What is being asked:
In the data below, the answer is the run of lines from the line containing "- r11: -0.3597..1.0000" through the line containing "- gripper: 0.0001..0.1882", both included; print it exactly and nothing else.
□ □ □ □ □
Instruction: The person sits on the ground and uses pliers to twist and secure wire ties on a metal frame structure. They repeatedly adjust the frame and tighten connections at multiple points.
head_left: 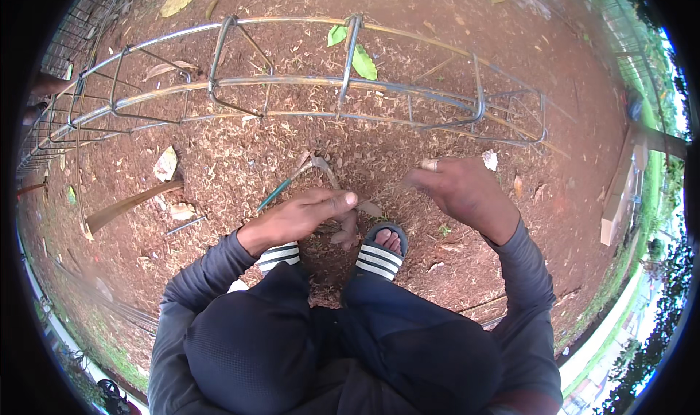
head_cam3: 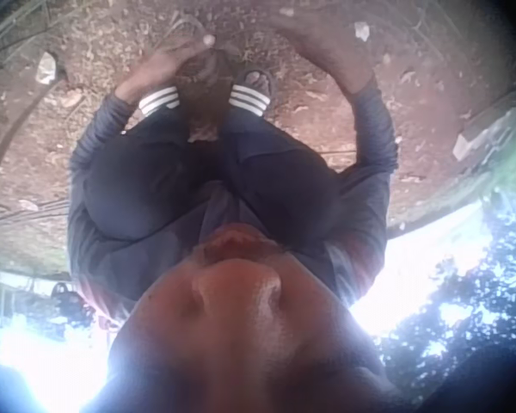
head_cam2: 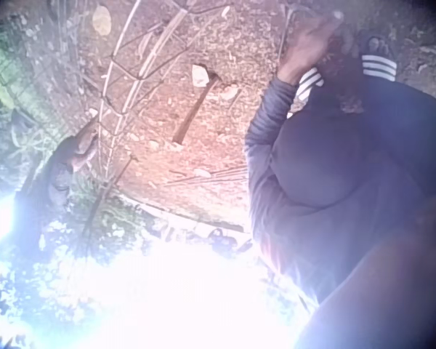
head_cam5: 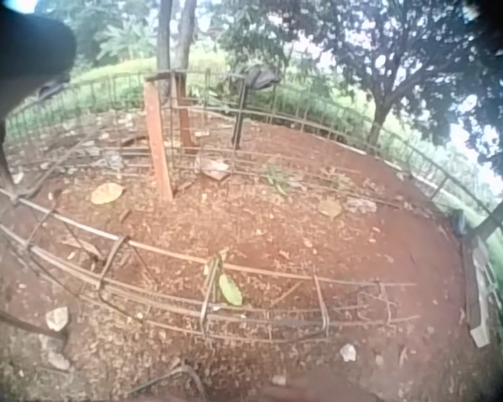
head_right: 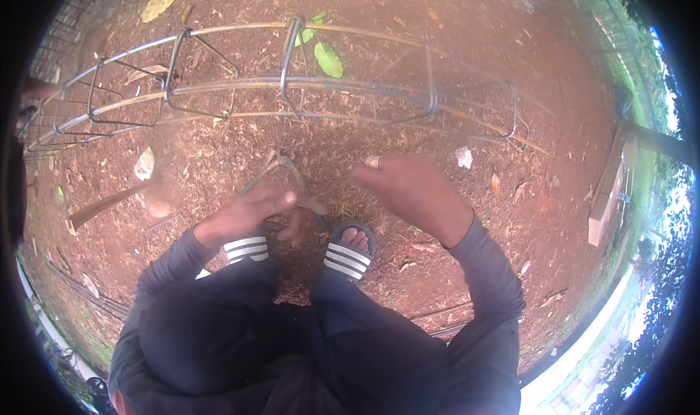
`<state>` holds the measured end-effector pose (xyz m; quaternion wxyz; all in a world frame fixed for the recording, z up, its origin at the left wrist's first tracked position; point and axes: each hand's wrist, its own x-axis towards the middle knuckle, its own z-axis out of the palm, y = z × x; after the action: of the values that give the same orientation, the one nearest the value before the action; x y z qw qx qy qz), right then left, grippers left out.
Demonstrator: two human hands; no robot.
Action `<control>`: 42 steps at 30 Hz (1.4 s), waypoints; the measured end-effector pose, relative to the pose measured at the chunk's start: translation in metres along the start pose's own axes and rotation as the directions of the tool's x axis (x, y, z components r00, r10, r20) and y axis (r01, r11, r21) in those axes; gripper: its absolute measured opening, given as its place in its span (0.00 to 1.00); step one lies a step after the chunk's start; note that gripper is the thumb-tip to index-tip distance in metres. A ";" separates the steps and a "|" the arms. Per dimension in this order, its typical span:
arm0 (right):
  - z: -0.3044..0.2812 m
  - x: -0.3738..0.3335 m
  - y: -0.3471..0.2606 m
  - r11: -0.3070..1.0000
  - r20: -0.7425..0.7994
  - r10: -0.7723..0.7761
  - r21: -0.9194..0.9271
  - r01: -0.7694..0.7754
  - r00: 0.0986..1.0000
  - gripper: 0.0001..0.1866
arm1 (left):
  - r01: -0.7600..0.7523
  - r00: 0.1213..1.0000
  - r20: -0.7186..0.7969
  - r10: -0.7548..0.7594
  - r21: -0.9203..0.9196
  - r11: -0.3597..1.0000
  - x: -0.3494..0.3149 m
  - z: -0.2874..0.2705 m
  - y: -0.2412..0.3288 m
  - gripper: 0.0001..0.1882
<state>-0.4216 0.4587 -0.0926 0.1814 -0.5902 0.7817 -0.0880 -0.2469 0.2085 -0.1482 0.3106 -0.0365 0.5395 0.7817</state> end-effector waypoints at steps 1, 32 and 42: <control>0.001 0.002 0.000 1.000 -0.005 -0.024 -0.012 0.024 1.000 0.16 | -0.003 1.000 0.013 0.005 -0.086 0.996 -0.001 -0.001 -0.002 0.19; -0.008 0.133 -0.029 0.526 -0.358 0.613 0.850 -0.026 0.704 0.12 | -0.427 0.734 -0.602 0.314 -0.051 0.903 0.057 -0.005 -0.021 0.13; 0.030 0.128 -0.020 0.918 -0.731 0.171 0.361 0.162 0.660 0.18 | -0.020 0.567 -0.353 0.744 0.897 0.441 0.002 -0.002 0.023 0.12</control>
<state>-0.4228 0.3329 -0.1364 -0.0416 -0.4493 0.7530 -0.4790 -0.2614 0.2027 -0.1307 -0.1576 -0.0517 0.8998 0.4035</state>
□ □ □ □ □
Response for this exercise:
  - r11: -0.3597..1.0000
  - x: -0.3494..0.3149 m
  - z: -0.2874..0.2705 m
  - y: -0.2412..0.3288 m
  - gripper: 0.0001..0.1882

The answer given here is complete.